PROBLEM DETAILS: Report the count of lines below that include "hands", without any other text.

(Records drawn from a dataset)
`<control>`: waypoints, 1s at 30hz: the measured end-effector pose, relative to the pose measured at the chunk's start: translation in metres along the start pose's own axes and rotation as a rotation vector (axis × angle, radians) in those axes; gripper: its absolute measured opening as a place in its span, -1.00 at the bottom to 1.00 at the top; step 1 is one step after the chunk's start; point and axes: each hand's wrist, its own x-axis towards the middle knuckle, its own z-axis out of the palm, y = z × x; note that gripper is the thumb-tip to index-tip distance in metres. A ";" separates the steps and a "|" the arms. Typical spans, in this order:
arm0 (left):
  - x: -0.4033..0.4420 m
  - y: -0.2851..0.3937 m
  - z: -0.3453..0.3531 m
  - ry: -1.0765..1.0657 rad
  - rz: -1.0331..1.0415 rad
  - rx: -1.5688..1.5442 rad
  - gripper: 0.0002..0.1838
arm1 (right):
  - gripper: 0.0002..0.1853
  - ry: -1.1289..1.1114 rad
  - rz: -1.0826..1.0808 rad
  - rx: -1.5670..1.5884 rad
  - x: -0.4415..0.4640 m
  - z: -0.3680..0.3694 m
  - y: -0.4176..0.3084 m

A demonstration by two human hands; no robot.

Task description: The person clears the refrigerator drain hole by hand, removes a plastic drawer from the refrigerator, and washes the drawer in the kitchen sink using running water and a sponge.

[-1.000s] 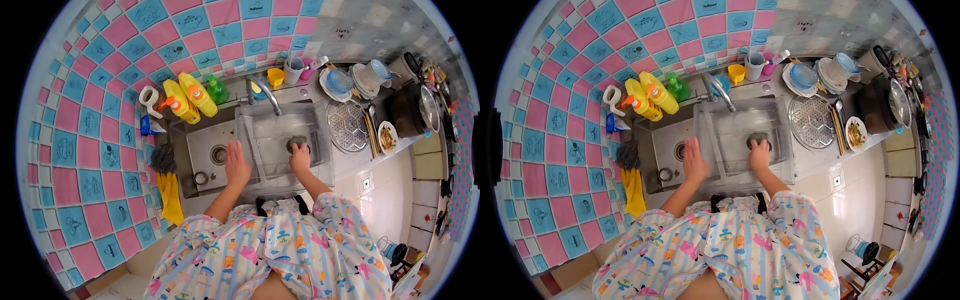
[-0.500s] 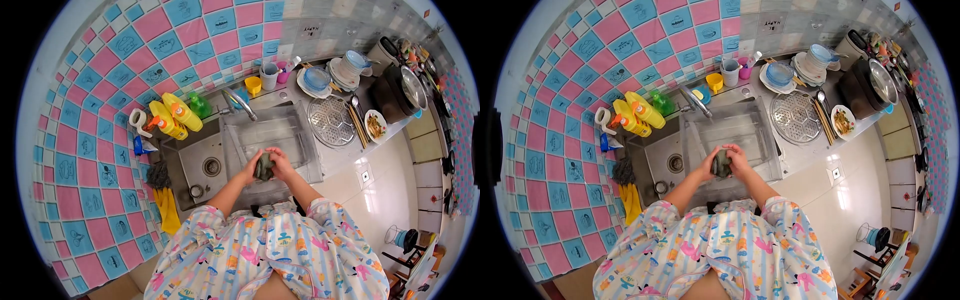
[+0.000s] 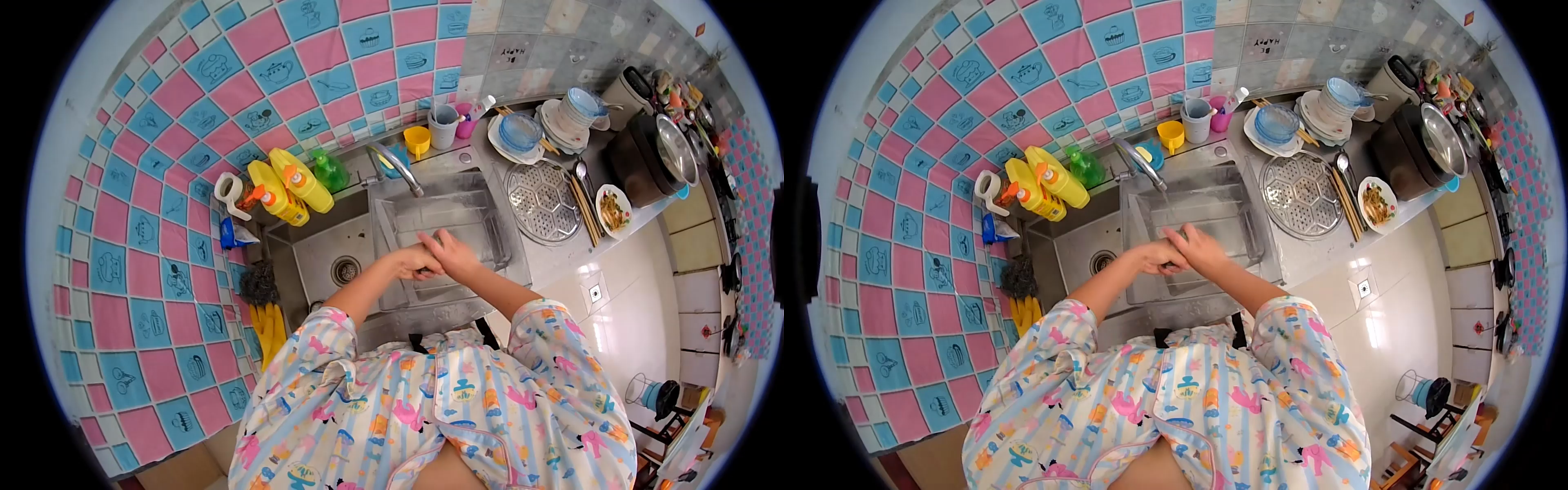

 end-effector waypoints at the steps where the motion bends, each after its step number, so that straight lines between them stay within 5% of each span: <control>1: 0.002 -0.001 0.004 0.053 -0.019 0.065 -0.85 | -0.42 -0.082 0.080 -0.010 0.003 0.007 0.003; 8: 0.057 -0.025 -0.031 0.401 0.419 1.392 -0.75 | -0.76 -0.200 0.291 -0.102 0.026 0.033 0.017; 11: 0.035 -0.017 -0.013 0.642 0.332 1.327 -0.80 | -0.83 -0.283 0.435 0.012 0.032 0.017 0.004; 13: 0.034 -0.015 -0.015 0.622 0.364 1.409 -0.84 | -0.81 -0.344 0.581 0.151 0.032 0.015 0.000; 16: 0.027 -0.009 -0.014 0.586 0.477 1.534 -0.88 | -0.86 -0.227 0.404 0.233 0.027 0.054 0.019; 19: 0.014 -0.002 -0.015 0.502 0.687 1.632 -0.87 | -0.92 -0.528 0.861 1.063 0.024 0.018 0.010; 22: 0.015 -0.008 -0.021 0.496 0.898 1.690 -0.79 | -0.90 -0.572 1.023 1.532 0.012 0.019 0.003; 25: 0.009 -0.019 -0.018 0.579 0.951 1.646 -0.72 | -0.84 -0.502 0.953 1.483 0.007 0.005 -0.007; 28: -0.012 -0.015 -0.010 0.626 0.941 1.439 -0.64 | -0.58 -0.279 0.778 0.957 0.006 -0.026 -0.023; 30: -0.034 -0.004 -0.013 0.612 0.950 1.355 -0.59 | -0.50 -0.049 0.745 0.870 -0.007 -0.011 -0.015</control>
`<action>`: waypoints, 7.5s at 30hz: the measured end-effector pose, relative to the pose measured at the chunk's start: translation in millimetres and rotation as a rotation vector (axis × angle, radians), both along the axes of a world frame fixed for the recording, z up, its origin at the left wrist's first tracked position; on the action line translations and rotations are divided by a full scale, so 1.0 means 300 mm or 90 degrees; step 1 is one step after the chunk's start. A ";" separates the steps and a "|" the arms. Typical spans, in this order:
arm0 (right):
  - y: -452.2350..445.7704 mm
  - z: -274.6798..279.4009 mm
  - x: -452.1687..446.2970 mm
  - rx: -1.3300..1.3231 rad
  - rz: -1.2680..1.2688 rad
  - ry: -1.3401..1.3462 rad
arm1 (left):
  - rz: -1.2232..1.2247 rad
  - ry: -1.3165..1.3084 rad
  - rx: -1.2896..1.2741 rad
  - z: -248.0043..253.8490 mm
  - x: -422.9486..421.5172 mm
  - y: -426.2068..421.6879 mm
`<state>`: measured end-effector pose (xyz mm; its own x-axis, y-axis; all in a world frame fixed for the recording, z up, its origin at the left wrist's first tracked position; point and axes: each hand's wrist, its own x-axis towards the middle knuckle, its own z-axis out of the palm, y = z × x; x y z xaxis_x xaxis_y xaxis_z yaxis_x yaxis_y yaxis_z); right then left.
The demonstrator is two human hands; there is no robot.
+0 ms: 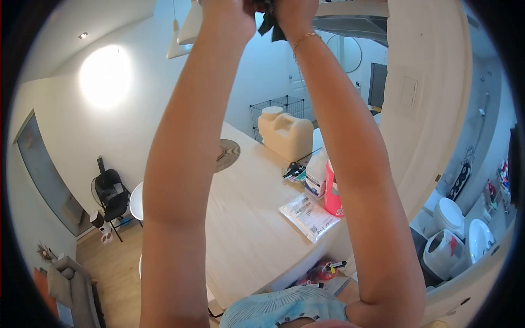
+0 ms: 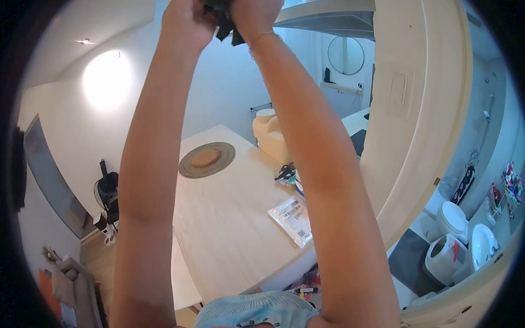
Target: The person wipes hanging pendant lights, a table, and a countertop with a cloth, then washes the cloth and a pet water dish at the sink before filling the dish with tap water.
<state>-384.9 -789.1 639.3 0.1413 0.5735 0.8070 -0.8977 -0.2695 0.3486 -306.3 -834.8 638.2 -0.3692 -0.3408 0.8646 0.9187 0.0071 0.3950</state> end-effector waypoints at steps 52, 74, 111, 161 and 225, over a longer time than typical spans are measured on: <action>-0.361 -1.110 0.845 0.453 1.437 -0.432 | 0.751 -0.445 -0.603 -1.022 1.041 -0.107; -0.906 -1.810 1.974 1.109 1.379 -0.964 | 0.496 -0.844 0.396 -1.641 2.551 -0.837; -1.811 -0.933 2.035 0.453 0.262 -0.409 | 0.156 0.169 -0.556 -0.686 2.084 -3.024; -1.531 -1.543 1.659 0.274 0.089 -1.216 | 0.382 -0.927 0.185 -2.257 1.695 -3.532; -2.020 -1.615 0.706 1.143 -0.347 -0.763 | 0.622 -1.305 -0.843 -2.150 0.761 -3.498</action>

RESPONSE BELOW: 2